Tuesday, August 25, 2009

Marketing the change we need.....

The folks at Harvard B School were right----everything is reducible to either a marketing or financial challenge, and of course it's usually some combo of the two where solutions are found.

So it is with the health care debate, where it really is all about money, but where clever marketing can swing this in the direction we progressives voted for.

In a moment of high hubris, last week I wrote and posted an Oval Office speech for Barack that was a lukewarm attempt to bring some clarity and messaging to the party. No one's called yet from DC, so I guess my ideas might not have much traction. But we shall see....

One thing I know: you can't build the brand of 'health care for all' when you have 535 + 1 different messengers and messages running scattershot across the land. No wonder we are confused...and scared.

Barack is smart enough and persuasive enough to get this under control, and I'm kind of surprised that the communications apparatus which rallied and elected him has not been out in full force on this issue---or perhaps it is but I'm just not on the mailing list. Whatever....

Some suggestions which I hope will reach Martha's Vineyard by the weekend:

1. Never use the term 'public option' again. Bill Maher jokingly suggested that this sounds like rest room choices at a bus terminal, and he's right. No one knows what it means. Washingtonese at its worst.

2. Rebrand this entire effort with a new name and make it stick through scripting every Democrat in town. My suggestion: a new Health Security Administration, modeled after Social Security, Veterans, Medicare, and Medicaid---all government programs that work. The HSA is about health security for all, Medicare for all, a benefit that no one can take from you or your family.

3. Crank up the brochures, the email blasts, the commercials, the speeches, the town halls, all the possible touch points, with one or two basic messages that encompass the key features of health security for all, and lower costs to save the nation from fiscal disaster ten, twenty years from now.

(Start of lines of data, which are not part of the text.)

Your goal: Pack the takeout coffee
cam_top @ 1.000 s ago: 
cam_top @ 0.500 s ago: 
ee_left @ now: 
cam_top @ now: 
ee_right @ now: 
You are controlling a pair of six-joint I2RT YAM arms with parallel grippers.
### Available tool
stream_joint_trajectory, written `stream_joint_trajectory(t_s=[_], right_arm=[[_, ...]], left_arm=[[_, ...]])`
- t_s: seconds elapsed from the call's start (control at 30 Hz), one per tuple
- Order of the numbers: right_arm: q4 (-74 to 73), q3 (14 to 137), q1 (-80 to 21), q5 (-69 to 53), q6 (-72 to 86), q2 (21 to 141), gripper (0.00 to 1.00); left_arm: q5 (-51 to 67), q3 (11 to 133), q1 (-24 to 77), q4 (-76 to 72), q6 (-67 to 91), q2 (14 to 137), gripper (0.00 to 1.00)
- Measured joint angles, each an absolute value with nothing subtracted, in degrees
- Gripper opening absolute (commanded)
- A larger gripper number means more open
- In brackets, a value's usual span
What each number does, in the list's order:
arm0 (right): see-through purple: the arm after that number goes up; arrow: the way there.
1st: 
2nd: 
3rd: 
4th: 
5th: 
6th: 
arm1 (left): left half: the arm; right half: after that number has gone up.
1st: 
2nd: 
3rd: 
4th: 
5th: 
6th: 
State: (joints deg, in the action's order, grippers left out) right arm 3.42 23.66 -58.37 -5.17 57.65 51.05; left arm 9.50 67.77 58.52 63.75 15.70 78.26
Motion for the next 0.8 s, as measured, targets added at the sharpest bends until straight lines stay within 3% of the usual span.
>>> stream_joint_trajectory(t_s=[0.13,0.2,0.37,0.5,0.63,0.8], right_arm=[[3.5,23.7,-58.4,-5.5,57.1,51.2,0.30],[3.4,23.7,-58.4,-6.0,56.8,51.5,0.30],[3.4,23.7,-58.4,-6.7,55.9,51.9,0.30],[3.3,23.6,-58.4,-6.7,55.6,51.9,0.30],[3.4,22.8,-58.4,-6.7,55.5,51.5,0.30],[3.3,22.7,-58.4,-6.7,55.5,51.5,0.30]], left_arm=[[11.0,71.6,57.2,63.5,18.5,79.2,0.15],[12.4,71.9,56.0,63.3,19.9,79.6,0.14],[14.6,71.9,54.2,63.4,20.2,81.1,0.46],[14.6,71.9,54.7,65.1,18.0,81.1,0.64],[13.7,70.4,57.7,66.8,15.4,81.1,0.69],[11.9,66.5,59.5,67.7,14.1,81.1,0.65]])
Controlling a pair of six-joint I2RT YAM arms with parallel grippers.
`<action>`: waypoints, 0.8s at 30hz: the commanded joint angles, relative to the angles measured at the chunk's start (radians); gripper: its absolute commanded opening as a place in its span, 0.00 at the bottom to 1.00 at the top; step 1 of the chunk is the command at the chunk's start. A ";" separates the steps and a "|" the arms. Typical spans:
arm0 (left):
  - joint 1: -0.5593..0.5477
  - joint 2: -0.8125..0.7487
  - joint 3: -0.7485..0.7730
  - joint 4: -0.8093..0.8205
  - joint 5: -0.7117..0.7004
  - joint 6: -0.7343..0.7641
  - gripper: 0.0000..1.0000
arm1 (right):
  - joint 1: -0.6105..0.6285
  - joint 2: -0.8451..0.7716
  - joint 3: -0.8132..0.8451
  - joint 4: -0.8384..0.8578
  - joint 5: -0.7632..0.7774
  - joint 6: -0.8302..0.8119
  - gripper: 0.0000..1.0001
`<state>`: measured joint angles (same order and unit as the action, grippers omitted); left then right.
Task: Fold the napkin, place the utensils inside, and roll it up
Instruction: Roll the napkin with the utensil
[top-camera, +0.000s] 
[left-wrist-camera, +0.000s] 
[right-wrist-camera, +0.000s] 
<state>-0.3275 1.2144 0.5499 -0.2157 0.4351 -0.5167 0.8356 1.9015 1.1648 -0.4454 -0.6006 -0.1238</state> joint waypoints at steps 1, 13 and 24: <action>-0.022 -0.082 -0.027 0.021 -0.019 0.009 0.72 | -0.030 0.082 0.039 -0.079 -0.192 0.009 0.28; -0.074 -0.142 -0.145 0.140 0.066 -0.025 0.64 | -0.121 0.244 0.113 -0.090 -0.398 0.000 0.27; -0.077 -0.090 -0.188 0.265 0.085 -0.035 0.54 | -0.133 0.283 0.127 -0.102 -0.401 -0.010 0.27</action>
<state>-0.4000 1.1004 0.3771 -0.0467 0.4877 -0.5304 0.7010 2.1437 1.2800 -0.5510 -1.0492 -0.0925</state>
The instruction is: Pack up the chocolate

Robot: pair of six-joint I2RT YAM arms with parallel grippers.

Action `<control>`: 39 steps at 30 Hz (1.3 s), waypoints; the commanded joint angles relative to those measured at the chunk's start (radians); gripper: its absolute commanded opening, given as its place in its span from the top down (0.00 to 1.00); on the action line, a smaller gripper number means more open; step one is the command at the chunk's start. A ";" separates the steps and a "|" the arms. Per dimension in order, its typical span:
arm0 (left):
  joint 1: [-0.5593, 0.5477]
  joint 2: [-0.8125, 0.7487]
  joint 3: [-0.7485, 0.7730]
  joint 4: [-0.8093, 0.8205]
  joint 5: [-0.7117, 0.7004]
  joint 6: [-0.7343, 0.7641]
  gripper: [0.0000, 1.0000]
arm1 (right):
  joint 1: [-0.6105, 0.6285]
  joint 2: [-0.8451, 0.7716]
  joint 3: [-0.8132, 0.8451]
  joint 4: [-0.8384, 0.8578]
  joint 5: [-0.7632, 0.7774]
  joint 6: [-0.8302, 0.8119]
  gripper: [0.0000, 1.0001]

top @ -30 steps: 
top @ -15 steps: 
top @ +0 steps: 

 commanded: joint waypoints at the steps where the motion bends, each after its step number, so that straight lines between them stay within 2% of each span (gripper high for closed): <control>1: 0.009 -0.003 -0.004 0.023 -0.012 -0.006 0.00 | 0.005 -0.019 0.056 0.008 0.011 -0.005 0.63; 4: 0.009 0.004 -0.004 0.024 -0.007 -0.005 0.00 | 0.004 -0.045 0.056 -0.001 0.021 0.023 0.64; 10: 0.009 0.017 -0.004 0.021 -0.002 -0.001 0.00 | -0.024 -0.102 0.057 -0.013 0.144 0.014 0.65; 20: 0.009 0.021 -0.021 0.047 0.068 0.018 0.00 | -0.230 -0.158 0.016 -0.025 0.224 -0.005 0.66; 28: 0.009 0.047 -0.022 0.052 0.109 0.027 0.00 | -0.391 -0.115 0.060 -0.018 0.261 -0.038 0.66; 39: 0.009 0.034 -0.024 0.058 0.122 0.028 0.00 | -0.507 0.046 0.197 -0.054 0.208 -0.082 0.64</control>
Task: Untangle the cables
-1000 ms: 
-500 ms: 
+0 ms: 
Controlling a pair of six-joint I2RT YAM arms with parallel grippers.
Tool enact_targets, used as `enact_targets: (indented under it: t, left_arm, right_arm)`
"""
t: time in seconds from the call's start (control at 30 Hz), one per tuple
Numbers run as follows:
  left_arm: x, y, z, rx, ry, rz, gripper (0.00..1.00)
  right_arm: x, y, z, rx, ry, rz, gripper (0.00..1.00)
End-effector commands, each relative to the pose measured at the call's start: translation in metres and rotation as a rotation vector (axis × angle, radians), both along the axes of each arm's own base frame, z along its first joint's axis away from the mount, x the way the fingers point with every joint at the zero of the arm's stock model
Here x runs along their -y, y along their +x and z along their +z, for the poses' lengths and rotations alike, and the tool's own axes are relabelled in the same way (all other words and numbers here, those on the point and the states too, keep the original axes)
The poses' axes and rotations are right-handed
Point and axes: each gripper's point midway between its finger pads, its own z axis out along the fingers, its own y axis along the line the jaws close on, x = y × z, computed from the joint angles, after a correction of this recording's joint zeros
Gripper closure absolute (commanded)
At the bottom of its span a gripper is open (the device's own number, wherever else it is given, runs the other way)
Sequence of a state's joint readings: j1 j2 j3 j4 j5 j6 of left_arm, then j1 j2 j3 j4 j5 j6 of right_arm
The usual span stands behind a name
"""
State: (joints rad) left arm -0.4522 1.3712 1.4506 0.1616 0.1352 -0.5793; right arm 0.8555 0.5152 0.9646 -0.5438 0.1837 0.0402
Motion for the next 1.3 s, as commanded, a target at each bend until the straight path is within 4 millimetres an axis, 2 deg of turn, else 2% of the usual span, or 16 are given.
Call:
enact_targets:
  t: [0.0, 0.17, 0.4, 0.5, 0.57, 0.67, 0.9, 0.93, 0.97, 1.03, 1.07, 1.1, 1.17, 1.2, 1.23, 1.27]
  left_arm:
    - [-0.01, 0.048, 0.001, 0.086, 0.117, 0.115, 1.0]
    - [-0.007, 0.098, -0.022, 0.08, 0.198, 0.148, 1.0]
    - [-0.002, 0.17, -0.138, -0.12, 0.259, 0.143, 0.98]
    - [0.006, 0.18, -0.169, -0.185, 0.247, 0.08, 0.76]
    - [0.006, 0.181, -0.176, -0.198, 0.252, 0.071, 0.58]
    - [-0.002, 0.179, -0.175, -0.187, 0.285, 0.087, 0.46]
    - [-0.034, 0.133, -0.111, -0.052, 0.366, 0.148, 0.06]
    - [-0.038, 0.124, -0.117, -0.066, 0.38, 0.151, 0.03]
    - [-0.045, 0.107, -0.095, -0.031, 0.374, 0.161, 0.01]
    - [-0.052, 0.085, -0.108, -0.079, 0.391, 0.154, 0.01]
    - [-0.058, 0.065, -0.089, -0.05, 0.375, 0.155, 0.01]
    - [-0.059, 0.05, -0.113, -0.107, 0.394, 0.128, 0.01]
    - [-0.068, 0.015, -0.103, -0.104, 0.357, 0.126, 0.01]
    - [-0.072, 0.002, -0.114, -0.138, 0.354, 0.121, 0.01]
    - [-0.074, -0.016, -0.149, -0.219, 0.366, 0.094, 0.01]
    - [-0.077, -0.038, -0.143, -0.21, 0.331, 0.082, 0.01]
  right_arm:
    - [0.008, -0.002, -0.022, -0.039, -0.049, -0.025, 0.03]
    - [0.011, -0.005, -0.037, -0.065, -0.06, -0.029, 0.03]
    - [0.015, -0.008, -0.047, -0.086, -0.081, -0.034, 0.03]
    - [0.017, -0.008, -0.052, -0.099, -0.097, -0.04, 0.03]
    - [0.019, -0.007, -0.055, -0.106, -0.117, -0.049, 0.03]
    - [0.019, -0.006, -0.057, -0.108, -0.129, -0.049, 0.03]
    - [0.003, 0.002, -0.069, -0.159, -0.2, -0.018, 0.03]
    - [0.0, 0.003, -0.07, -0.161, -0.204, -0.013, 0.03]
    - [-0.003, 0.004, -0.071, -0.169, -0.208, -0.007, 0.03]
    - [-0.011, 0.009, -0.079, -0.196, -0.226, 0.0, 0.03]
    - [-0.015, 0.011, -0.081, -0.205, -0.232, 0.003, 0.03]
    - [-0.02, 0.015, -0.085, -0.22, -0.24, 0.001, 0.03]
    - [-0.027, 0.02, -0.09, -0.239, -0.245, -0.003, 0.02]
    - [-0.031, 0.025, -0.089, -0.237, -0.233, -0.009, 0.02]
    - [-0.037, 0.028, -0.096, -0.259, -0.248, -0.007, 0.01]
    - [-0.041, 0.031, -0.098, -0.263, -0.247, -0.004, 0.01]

4. Let the Republicans go their own way on this issue, and let's DO make this a referendum on the fundamental differences between our two parties on the role of government vis a vis health care concerns. Isolate them, condemn them, and let them spin slowly in the wind. Trying to accommodate their views has complicated the communication challenge and blunted forward momentum.

We'll lose this one if we don't radically shift the marketing approach. Hope someone with real power shares my views on this.